Detailed single bus protocol

The single bus is the one-wire bus, which is the peripheral serial expansion bus technology introduced by DALLAS. Different from SPI and I2C serial data communication. It uses a single signal line to transmit both clock and data, and the data transmission is bidirectional. It has the advantages of saving I/O lines, simple resource structure, low cost, convenient bus expansion and maintenance.

The single bus is a protocol developed by DALLAS. The system consists of a bus master node or multiple slave nodes. The data is read from the chip through the root signal line pair. Each slave chip that complies with the OneWire protocol has a unique address, including a 48-bit serial number, an 8-bit family code, and an 8-bit CRC code. The addressing of the master chip to each slave chip is based on the difference of 64 bits. A single bus utilizes one wire for two-way communication. Therefore, the protocol has stricter requirements on timing, such as timings such as response, which have clear time requirements. The basic timing includes reset and acknowledge timing, write one bit timing, and read one bit timing. In the reset and acknowledge timing, after the master sends a reset signal, the slave is required to send back the acknowledge signal within the specified time; in the bit read and bit write timing, the master reads or writes the data within the specified time. .
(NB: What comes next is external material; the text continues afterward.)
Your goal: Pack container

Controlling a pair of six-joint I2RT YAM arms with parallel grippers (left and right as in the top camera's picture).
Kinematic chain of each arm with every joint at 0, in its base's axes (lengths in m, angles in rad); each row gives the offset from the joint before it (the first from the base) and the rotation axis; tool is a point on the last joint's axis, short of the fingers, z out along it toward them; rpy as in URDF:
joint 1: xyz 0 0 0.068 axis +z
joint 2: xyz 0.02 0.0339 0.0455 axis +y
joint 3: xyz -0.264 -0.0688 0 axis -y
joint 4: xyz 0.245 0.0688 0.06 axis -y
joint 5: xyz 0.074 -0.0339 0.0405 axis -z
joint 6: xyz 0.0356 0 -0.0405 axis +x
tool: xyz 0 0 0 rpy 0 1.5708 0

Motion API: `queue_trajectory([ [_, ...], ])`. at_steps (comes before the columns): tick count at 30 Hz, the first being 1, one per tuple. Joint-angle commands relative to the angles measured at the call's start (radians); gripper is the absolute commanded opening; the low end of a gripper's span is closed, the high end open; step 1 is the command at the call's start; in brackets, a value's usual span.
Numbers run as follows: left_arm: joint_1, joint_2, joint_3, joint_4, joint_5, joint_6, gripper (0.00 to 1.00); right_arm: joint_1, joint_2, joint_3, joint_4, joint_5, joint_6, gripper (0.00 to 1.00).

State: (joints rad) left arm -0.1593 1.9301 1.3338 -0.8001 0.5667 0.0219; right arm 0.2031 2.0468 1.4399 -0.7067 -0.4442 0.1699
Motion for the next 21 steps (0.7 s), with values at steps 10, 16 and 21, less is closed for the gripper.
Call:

The single bus is suitable for single-master systems and can control one or more slave devices. The host can be a microcontroller, and the slave can be a single bus device, and the data exchange between them passes through only one signal line. When there is only one slave device, the system can operate as a single node system; when there are multiple slave devices, the system operates as a multi-node system.

Single bus operation

A single bus device is internally provided with a parasite power circuit (Parasite Power Circuit). When the single bus is at a high level, the chip is powered by the diode VD on the one hand, and the internal capacitor C (about 800 pF) is charged on the other hand; when the single bus is at a low level, the diode is turned off, and the internal capacitor c supplies power to the chip. Since the capacity of the capacitor c is limited, it is required that the single bus can be supplied with a high level at intervals to continuously charge the internal capacitor C and maintain the normal operation of the device. This is how the "parasitic power" of "stealing" power through a network line works. It should be noted that in order to ensure that some devices on the bus have sufficient current supply during operation (such as temperature sensor temperature conversion, E2PROM writes human data), in addition to the pull-up resistor, the MOSFET needs to be used on the bus. (Field effect transistor) provides strong pull-up power.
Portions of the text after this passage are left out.